Headed out fairly early for me (while Dr. Mlodinow was eating second meal of the day) and thought I would try Eaton Cemetery first. The traffic along the "back way" from Fort Collins to Eaton was horrible. As Red Foxx used to say, "That's urban renewal, for ya".
I arrived at Eaton Cemetery as the armada of mowers left their barn harbor for the open green seas. Forget that.
Crow Valley Campground looked wonderful in the cool mist of this day. Birds were flying in from the north. Lots of promise. But as it turned out, I had 40 species with no rarities. FOS Townsend's Solitaires (5). A few pipits flew over. As did an adult Bald Eagle, which I am not sure I've ever seen right over the campground (I later found it up at the A&B #1 on CR124), 1 Dusky Flycatcher, a couple pewees, 1 Red-headed Woodpecker, FOS down low White-crowned Sparrow, 1 Lincoln's Sparrow, many Chipping Sparrows, few Brewer's/Clay-colors, 1 Ruby-crowned Kinglet, heard one Green-tailed Towhee, fair number of Wilson's, maybe a half dozen Yellow-rumps, you get the picture. No vireos, no really big flycatchers, no gnatcatchers, no unusual warblers, no grosbeaks, no thrushes besides robins, no sapsuckers, very few empids, no juncos, very few Spizella sparrows other than Chipping. A few lingering early fall migrants, a few mid to late fall migrants starting to show up.
North of the campground and north of the USFS Work Center along CR77 just south of GR96 (where the birding trail starts) was a little group of 5 Cassin's Kingbirds sitting on fence wires. Suspect they were working their way toward the outback in the northern part of the Crow Valley Campground complex (Mourning Dove Trail, dispersed camping, creek floodplain) where they tend to linger for a few days at this time of year.
A&B#1 on CR124 about a mile or so west of CR77, besides the Bald Eagle on a power pole looking to my untrained eye perilously close to electrocution, I had a fair number of shorebirds, but nothing unusual (avocets, lb dowitchers, both yellowlegs, least sand, solitary sand, snipe, Baird's sand). Couldn't tell what the shorebirds in the muck north of the road were eating but last year at this time it was leeches! Most interesting were Savannah Sparrows on the fence wire and a Wilson's Warbler snatching wild sunflower aphids so close beside the car I could barely focus the camera. Just west of there was a dark (taiga?) Merlin with prey (blackbird?) that flew off before I could get stopped.
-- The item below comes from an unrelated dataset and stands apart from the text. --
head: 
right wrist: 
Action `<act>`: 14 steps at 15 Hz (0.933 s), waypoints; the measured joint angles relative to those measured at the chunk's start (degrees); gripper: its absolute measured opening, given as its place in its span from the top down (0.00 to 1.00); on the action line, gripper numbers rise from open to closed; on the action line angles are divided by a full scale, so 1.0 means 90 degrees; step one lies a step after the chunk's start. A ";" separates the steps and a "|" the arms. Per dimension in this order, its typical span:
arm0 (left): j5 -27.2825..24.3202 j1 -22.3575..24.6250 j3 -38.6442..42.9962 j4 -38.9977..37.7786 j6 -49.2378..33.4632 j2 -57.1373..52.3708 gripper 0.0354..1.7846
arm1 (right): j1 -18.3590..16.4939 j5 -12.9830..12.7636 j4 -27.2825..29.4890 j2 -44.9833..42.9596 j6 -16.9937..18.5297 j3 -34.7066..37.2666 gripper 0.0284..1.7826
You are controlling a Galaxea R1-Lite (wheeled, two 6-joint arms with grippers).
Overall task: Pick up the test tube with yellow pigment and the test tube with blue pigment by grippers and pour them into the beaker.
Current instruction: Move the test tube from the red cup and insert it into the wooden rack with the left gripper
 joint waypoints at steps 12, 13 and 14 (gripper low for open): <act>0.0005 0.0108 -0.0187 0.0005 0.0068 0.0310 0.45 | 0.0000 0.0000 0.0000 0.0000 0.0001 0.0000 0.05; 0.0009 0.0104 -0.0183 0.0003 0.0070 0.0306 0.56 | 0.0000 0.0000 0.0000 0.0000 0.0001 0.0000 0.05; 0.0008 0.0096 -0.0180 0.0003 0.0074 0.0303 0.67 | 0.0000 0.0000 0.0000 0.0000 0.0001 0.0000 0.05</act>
Then got a text about David Wade's discovery of Blackburnian Warbler at Prospect Ponds Natural Area in FC and tempted my fate with the Weld County sheriff, Nunn police, Wellington police, State Patrol, etc. No police chase or ticket. Bird chase ended the way many of them do - close but no bird. Has it occurred to you "ticket" and "tick" share four letters, as if the latter could possibly be the etymological root of the former?